Those doubts are even more justified because the sole reference to the investment account contemplates that it may not exist at all: Abbie has a right only to "the investment account, if any , established pursuant to Paragraph 2.5." (Emphasis added) Without seeing the original draft contract Andy received from his friend, there is no way of knowing what this contingent language might have originally meant before the deletion of Paragraph 2.5. If the terms of Paragraph 2.5 had required the creation of an investment account, then the phrase "if any" may have been meant as a recognition that the account, once created, might cease to exist for a variety of reasons (like investment losses or the need to use it for other family purposes). But in the context of this agreement, in which terms establishing an investment account were intentionally deleted, this language cannot reasonably suggest that an investment account has been promised.

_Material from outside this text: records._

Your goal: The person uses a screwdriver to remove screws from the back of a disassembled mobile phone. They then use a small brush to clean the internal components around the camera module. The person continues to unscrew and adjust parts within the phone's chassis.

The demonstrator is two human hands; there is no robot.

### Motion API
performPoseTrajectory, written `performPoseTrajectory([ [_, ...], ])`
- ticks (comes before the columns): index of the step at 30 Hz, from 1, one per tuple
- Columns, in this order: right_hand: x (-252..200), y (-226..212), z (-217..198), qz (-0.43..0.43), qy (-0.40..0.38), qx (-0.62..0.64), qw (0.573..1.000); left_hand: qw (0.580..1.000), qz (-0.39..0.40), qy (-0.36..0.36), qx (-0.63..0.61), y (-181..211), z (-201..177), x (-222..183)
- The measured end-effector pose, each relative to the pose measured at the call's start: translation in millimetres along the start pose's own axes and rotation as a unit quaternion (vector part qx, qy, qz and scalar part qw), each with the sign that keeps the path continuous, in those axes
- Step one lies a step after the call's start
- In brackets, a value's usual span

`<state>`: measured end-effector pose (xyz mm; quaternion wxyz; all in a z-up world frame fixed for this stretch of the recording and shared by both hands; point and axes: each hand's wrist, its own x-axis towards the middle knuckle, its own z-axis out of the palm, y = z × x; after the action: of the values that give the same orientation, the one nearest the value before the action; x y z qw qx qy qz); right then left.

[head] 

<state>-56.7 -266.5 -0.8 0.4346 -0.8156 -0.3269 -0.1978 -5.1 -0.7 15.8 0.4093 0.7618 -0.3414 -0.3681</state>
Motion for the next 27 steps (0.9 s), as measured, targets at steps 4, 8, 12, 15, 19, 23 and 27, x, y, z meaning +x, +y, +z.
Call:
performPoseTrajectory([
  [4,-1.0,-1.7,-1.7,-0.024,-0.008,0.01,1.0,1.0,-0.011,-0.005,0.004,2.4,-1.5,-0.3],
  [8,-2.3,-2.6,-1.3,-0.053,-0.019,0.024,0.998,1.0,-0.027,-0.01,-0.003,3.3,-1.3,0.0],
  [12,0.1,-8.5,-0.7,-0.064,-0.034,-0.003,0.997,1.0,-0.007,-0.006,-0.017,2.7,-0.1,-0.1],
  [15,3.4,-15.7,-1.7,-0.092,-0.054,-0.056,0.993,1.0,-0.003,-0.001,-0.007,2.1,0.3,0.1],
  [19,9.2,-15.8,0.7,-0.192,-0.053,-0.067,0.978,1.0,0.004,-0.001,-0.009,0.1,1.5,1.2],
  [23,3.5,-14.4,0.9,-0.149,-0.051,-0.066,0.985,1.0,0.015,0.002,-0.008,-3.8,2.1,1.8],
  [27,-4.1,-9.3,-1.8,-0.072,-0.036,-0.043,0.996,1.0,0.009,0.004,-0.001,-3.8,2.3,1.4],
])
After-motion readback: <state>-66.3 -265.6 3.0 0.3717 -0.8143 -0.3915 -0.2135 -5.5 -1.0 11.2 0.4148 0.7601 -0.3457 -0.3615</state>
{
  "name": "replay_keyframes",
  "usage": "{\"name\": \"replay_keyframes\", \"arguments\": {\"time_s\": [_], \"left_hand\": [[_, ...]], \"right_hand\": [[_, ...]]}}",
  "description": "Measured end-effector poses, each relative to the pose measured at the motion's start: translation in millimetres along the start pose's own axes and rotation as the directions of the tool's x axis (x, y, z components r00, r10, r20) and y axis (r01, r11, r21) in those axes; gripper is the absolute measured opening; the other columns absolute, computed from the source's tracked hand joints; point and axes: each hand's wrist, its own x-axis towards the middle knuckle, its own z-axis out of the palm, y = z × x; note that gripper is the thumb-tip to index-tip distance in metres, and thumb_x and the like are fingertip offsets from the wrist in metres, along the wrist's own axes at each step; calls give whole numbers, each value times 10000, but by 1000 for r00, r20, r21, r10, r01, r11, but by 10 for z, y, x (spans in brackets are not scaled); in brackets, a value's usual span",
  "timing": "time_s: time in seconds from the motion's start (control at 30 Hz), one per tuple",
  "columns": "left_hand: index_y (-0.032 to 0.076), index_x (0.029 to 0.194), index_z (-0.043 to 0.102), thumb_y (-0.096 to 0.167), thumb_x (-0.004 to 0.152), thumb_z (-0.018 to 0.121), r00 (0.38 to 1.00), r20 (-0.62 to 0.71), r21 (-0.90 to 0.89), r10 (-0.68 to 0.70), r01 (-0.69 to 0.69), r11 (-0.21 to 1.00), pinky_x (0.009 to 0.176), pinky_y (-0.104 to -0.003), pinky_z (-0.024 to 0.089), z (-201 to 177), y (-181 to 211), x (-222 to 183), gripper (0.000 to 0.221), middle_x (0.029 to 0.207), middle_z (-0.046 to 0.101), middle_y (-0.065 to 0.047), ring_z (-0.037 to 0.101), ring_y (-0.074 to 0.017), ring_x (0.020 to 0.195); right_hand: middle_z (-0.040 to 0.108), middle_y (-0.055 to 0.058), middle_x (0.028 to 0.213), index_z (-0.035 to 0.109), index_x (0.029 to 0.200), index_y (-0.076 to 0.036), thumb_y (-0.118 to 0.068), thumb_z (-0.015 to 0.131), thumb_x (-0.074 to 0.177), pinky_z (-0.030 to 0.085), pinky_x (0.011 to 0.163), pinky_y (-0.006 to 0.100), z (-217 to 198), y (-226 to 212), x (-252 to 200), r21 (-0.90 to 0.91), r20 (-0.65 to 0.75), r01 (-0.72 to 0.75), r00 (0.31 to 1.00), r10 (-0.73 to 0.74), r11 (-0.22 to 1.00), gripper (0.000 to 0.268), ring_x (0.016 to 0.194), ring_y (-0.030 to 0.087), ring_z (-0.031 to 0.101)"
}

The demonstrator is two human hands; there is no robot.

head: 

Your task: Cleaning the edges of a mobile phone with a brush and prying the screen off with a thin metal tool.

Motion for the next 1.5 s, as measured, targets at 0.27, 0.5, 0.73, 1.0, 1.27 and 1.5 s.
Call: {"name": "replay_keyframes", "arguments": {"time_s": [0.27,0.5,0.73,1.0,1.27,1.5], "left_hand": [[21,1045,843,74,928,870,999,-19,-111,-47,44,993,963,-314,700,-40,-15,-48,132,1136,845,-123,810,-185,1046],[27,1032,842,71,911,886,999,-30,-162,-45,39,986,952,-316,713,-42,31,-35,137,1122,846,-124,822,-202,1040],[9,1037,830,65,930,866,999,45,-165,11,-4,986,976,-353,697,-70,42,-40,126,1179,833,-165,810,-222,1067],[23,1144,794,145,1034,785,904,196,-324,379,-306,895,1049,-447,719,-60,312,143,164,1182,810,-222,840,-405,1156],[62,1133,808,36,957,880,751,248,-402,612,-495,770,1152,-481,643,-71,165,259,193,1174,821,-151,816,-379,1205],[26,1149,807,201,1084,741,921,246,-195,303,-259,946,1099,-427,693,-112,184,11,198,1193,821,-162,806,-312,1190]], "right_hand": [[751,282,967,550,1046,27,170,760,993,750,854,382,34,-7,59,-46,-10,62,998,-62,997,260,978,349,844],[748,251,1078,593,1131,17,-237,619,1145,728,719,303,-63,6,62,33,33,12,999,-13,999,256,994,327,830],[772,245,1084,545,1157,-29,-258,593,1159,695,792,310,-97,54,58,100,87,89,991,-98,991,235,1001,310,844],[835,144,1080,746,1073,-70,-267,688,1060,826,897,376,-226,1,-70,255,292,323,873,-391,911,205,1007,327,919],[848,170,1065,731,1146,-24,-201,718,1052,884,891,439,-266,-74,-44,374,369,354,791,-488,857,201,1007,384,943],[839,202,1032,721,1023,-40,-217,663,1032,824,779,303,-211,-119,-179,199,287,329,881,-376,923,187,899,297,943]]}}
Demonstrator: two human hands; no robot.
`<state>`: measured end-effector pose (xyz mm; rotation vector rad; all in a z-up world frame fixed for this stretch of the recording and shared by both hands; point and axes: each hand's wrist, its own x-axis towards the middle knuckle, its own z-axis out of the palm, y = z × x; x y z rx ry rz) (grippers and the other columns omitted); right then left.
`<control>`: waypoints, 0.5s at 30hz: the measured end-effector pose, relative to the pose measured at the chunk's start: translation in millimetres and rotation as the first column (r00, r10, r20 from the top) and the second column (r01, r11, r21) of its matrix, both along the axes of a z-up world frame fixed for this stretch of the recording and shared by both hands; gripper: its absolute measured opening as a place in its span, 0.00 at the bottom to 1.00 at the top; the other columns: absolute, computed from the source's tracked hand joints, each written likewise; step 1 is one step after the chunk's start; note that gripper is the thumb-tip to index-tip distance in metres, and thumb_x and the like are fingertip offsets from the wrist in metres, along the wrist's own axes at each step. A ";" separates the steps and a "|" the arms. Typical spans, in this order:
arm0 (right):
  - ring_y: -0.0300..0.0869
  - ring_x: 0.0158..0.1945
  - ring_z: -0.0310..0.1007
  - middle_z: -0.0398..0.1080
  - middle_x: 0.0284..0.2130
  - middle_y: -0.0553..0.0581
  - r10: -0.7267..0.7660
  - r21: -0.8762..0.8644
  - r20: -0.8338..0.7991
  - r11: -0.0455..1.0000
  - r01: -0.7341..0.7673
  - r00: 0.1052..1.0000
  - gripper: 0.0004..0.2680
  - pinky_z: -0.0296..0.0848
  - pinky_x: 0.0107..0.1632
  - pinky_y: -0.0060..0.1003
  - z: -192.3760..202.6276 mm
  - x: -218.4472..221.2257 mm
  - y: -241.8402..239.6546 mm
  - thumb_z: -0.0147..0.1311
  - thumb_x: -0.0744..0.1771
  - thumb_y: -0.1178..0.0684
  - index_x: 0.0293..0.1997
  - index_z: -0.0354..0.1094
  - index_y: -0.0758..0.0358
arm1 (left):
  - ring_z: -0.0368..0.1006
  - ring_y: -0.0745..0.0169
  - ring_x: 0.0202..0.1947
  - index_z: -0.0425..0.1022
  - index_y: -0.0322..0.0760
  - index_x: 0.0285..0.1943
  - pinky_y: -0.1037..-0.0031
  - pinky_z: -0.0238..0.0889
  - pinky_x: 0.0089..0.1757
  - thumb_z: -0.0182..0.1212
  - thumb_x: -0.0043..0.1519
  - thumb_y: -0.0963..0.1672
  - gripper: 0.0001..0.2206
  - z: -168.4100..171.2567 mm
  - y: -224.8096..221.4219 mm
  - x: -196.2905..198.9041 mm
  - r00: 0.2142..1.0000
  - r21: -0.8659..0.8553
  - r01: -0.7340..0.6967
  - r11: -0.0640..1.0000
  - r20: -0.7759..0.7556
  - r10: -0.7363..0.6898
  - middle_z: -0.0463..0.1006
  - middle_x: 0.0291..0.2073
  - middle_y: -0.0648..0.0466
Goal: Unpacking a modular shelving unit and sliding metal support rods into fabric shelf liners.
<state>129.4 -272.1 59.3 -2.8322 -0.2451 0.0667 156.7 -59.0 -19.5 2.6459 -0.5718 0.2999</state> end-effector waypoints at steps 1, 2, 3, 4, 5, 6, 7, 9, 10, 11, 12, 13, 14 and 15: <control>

Another problem is the lack of any mention of how the investment account will be funded. Abbie suggests that deleting Paragraph 2.5 can be reasonably read as an intent to discard whatever specific terms existed regarding the creation of the account while retaining an undefined obligation to fund it. That reading is not plausible in light of the way the agreement precisely defines how separate assets can become marital assets. The agreement goes to great lengths to ensure that the parties’ separate property remains separate except where specifically provided otherwise. The terms governing the community estate identify a specific source and amount of income that must be contributed to that joint asset. There are no comparable specific obligations tied to the investment account. Therefore, particularly in light of the contrast between the provisions for the community estate and Paragraph 2.16.4's mention of the investment account, the agreement cannot be reasonably read to promise the contribution of separate property to an investment account for Abbie's benefit.

The superior court acknowledged the omission of Paragraph 2.5 but relied on the stated purpose of the investment account — to allow Abbie to establish a residence for herself and any children in the event of divorce — to conclude that the parties intended to fund this account. But this puts the cart before the horse: the purpose of a promise is immaterial if it is not actually a promise. And there is no promise if the promisor states that performance is optional (e.g., "the investment account, if any, ... shall be awarded to [Abbie]") and disclaims any obligations related to the performance. For the same reason, other provisions of the agreement showing an intent to financially protect Abbie in certain situations — giving her ownership of the house in the event of Andy's death and allowing the court to consider Andy's separate property when dividing the estate if the parties had children — do not change the proviso mentioning the investment account from an illusory promise into a real one. So too with Andy's testimony at trial that his intent in drafting the agreement was to provide some money for Abbie and "not leave her homeless." The superior court did not find, and the testimony does not indicate, whether Andy made that intent clear to Abbie at the time they entered into the agreement. But even if he did, it would not support a reasonable expectation that he would fund an investment account for her in the event of divorce given the noncommittal language in the agreement, especially when the terms providing for acquisition of a community estate serve that purpose as well.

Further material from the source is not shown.